Class Six – Mazatec Shamanism & the Psychedelic Renaissance
Tuesday, August 6th, 2024, 10:30am–12pm PDT/1:30pm-3pm EST
Professor: Nicholas Spiers, M.A.
The ritual use of psilocybin mushrooms by the Mazatec played an important role in fomenting the psychedelic subculture of the 1960s, and Mazatec “shamans” are frequently represented today in the psychedelic community as timeless, homogenous figures of ancestral wisdom. This mischaracterization is problematic and obscures a reality which is arguably far more intriguing and diverse. This class will look into the ritualized practices around psilocybin mushrooms in the Sierra Mazateca and the biosocial relations and symbolic realms in which these practices make sense and work. This exploration will look at Mazatec ideas around the subjectivity of sacred mushrooms, or Ndí Xijtho (little things that sprout from the ground), and the inherently social, ecological nature of health and disease. It will also look into the varied and emergent uses of psilocybin mushrooms which do not revolve around healing sickness, such as divination and political/social negotiation. Finally, it will look into the effect which psychedelic tourism and commodification of psychoactive substances has had on Mazatec communities and their relations with sacred mushrooms.

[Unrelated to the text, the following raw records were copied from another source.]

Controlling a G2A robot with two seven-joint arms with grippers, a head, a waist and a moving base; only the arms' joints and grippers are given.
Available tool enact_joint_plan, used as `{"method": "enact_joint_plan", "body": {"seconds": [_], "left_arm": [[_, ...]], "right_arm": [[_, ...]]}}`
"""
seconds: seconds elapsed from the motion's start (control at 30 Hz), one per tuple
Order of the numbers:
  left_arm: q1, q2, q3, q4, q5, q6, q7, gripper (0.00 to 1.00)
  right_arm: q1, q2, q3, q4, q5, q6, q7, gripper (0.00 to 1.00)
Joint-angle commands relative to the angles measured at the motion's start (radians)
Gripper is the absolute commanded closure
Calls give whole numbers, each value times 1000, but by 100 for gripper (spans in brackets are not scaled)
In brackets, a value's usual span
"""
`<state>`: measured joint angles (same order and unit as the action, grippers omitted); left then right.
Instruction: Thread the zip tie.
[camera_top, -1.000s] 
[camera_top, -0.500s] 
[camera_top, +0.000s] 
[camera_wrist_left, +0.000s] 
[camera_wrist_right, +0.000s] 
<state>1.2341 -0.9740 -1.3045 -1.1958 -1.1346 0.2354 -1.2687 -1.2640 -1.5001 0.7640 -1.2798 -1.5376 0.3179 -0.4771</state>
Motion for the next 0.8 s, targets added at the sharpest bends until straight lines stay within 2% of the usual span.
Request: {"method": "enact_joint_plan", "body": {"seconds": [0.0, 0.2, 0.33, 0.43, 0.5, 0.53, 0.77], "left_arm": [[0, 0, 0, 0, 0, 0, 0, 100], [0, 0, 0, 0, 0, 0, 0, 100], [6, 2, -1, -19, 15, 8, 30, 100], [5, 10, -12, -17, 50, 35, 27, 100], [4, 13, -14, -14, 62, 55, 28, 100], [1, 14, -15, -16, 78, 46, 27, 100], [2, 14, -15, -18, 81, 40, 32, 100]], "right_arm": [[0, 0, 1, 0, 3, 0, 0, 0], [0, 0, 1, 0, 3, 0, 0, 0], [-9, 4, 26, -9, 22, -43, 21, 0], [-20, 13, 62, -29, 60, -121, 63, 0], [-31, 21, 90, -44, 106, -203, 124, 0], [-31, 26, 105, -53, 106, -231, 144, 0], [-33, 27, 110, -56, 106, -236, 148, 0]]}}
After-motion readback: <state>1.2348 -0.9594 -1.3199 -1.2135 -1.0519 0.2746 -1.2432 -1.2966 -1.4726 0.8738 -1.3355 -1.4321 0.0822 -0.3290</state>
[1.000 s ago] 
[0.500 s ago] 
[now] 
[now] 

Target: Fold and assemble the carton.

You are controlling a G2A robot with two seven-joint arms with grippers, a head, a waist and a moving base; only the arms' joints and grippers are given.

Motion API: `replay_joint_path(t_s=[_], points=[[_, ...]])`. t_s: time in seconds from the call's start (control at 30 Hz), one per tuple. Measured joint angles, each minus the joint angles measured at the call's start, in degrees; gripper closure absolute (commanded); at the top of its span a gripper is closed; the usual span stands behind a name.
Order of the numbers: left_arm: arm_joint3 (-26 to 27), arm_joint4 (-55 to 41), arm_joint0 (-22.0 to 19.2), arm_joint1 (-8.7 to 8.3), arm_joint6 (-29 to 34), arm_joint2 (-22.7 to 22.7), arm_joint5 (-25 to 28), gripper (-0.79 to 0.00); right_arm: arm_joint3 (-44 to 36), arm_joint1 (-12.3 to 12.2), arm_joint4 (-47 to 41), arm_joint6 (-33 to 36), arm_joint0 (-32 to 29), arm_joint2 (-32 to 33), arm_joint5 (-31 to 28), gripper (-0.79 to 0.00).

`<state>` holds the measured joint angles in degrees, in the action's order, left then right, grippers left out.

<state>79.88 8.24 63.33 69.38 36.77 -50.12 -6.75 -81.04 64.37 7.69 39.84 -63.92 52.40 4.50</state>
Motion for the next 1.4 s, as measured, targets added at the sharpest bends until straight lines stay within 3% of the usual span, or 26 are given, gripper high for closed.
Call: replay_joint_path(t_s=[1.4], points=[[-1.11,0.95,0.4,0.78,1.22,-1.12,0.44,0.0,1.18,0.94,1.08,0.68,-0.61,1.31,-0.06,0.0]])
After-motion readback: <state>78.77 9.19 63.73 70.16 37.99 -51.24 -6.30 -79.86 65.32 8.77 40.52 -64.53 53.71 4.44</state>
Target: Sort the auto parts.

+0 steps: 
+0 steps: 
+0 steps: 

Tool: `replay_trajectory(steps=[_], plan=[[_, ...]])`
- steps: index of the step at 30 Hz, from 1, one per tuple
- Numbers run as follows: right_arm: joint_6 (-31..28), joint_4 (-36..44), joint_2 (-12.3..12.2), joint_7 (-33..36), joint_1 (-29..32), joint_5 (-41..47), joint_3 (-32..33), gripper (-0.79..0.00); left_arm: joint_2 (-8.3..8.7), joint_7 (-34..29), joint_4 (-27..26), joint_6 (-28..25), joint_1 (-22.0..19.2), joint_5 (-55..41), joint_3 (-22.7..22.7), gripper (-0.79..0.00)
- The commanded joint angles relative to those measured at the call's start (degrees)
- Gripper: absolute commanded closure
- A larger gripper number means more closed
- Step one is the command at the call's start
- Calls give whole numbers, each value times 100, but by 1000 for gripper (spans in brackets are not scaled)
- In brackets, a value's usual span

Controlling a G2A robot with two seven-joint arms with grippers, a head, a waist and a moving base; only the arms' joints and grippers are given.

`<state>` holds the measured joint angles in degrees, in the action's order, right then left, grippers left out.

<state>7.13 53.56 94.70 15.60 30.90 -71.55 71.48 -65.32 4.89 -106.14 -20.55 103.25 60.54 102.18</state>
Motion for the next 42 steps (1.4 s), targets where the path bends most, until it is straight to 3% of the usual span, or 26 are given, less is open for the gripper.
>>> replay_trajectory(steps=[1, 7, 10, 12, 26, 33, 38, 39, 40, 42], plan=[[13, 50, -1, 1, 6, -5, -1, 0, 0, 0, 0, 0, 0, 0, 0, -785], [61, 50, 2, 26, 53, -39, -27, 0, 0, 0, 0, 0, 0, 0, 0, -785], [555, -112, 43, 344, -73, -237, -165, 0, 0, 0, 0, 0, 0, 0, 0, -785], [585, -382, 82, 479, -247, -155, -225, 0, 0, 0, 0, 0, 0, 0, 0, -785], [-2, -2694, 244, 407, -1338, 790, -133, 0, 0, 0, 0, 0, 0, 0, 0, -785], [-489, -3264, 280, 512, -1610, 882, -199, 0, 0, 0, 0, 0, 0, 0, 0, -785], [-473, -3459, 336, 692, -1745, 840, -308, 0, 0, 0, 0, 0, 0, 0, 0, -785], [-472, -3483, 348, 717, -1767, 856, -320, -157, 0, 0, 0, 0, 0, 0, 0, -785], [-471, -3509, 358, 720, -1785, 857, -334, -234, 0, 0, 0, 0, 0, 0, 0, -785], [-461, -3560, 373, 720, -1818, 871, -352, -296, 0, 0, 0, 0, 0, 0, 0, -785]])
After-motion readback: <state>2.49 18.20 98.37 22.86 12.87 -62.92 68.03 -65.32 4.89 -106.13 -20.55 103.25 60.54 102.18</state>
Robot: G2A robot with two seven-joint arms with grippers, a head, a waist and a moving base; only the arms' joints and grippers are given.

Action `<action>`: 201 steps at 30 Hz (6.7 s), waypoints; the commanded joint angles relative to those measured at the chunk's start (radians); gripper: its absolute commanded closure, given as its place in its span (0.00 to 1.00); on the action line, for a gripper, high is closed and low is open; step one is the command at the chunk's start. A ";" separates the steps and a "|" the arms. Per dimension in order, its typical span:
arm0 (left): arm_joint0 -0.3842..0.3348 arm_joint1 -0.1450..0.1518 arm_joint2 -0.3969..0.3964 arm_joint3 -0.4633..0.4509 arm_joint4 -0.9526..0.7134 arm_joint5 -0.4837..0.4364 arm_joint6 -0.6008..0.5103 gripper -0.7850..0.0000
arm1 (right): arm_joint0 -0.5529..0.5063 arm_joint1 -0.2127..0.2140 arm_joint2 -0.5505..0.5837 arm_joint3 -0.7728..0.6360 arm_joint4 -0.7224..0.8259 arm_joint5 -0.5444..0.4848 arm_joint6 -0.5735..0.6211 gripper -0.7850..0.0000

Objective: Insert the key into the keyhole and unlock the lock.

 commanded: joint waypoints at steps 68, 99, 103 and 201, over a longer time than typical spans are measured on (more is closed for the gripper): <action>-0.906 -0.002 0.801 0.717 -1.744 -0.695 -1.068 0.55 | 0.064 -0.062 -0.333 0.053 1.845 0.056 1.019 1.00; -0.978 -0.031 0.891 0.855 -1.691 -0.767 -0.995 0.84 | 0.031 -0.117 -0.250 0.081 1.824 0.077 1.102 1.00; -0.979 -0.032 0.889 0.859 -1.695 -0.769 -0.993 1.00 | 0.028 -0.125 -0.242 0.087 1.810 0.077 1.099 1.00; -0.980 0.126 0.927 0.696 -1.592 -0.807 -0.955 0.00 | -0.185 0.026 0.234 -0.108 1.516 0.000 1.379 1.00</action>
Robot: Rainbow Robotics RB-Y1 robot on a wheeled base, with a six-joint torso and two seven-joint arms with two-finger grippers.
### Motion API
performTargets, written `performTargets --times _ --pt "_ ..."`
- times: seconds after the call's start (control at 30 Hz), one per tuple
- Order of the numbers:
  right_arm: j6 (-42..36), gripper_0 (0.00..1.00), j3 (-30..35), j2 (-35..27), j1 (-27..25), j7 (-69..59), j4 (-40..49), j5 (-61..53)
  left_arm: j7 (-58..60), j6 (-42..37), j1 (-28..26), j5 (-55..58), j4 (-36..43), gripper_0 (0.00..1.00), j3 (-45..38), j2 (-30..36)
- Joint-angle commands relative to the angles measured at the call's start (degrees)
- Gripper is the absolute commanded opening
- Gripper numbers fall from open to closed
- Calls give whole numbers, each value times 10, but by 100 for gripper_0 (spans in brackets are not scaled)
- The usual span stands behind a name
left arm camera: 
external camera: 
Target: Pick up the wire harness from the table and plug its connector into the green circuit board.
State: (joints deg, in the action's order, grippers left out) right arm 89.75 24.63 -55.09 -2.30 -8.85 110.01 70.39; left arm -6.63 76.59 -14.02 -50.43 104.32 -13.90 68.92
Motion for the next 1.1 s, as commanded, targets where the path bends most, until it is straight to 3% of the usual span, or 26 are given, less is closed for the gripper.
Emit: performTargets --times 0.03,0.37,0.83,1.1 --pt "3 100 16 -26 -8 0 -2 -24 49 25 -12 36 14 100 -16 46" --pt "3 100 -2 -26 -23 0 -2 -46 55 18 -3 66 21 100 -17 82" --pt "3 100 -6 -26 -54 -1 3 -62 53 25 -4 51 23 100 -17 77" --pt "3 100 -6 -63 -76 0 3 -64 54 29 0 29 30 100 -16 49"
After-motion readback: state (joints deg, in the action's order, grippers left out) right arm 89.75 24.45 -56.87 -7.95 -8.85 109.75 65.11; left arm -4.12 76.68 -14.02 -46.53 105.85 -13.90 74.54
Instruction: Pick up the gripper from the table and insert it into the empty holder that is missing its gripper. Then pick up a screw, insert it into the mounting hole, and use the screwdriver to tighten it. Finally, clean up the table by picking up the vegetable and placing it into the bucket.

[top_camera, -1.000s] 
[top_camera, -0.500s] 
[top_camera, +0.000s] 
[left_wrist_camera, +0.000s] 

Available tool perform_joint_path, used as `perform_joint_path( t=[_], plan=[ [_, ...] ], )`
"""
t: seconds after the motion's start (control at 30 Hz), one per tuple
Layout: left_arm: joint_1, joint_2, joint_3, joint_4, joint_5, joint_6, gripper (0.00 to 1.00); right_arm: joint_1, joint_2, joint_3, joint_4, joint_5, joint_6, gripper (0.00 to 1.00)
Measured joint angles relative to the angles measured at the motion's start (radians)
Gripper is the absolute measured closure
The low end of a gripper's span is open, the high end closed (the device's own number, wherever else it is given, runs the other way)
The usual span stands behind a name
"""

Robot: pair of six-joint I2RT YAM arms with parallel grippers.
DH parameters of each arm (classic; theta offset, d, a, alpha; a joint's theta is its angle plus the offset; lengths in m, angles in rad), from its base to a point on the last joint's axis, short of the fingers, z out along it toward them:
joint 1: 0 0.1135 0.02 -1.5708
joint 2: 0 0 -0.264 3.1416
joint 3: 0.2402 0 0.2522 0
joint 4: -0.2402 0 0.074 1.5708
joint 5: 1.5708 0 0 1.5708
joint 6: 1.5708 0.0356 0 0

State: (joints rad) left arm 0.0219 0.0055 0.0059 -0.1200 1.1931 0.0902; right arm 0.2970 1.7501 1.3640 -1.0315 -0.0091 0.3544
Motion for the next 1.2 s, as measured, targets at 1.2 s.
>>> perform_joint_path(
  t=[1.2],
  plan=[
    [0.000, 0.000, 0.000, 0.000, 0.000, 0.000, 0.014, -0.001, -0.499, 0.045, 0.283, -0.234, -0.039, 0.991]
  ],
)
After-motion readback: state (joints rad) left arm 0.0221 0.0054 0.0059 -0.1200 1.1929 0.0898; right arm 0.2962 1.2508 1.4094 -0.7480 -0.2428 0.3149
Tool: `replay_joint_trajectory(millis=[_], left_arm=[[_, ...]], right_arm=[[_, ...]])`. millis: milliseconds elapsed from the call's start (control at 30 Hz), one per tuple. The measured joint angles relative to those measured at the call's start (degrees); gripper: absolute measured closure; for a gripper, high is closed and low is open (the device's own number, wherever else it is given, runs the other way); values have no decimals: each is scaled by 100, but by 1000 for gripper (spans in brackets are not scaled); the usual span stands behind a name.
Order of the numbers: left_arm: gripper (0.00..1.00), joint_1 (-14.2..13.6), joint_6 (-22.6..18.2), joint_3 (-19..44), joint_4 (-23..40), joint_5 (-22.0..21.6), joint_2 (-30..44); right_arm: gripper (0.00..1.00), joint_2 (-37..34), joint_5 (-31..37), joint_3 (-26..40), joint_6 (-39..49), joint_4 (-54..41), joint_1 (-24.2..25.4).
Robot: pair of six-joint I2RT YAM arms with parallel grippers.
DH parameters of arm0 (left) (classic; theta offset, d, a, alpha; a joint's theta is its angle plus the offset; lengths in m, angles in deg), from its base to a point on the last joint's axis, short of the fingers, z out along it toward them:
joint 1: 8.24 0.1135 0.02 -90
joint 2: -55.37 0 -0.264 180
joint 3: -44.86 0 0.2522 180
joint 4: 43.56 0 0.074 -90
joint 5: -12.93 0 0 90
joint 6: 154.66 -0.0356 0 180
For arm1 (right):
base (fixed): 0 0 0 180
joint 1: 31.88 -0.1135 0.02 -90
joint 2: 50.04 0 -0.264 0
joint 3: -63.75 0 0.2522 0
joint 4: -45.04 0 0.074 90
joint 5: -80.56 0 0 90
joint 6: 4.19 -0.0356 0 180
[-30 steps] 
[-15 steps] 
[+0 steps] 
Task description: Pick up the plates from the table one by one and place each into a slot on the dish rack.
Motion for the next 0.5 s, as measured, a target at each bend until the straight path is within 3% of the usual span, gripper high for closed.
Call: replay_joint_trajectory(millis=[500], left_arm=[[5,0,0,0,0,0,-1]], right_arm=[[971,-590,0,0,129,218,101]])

Class Seven – Ecology and Conservation Aspects of Sacred Medicines
Tuesday, August 13th, 2024, 10:30am–12pm PDT/1:30pm-3pm EST
Professor: Dr. Anna (Anya) Ermakova
This class will focus on a very urgent issue of conservation of naturally occurring psychedelic plant and animal medicines, and it will raise awareness of their conservation needs. It will also address theoretically the topics of conservation (not as mere “preservation”) and potential solutions or risk mitigation measures, applied on a case by case basis. To the best of our knowledge this class is first educational resource to weave together and analyze systematically data about conservation and ecology of sacred medicines. There is not much reliable information on the conservation of naturally occurring psychedelics. We will review the main literature and the author’s first-hand published and unpublished research on mushrooms, iboga, ayahuasca, peyote, and toad. This is particularly important as we are living through the psychedelic renaissance, when more and more people are turning to psychedelic medicines for healing, and political climate is changing with decriminalization. At the same time, humanity is in a state of planetary emergency due to the climate crisis and the rampant destruction of life-sustaining ecosystems. Biodiversity loss, land and ocean degradation, pollution, resource depletion and climate change are accelerating. However, this decline is happening at a slower rate on indigenous peoples’ lands, according to the report by the Intergovernmental Science-Policy Platform on Biodiversity and Ecosystem Services (IPBES). This emphasizes the importance of supporting Indigenous and local communities in their efforts to protect the land and biodiversity
Class Eight – Overview of the Legality of Sacred Plants in the United States
Tuesday, August 20th, 2024, 10:30am–12pm PDT/1:30pm-3pm EST
Professor: Sean McAllister, J.D.
This class will review the current state of legality of sacred plants in the United States. In recent years, there has been growing momentum to decriminalize, legalize and regulate sacred plant medicines in the United States. Starting with the decriminalization of psilocybin in Denver, Colorado in 2019, several other cities have decriminalized plant medicines around the US. In 2020, Oregon became the first state to decriminalize and regulate psilocybin for therapeutic access. Colorado is considering a similar ballot initiative. California has a bill in the legislature to decriminalize seven psychedelics. Meanwhile, there appear to be hundreds, if not more, religious organizations asserting the right to use psychedelics under state and federal religious freedom laws. All of this is happening while the FDA is in late stage clinical trials to approve MDMA and psilocybin as prescription drugs in the US. This class will cover the numerous areas of current or possible legality, including (a) FDA drug approval; (b) religious use of psychedelics under RFRA; (c) decriminalization measures in various cities; (d) state regulatory systems in Oregon and possibly Colorado; and (e) legality around psychedelic assisted therapy. Special attention will be given to the topic of religious freedom as discussed in Chacruna’s Guide to RFRA and Best Practices for Psychedelic Plant Medicine Churches.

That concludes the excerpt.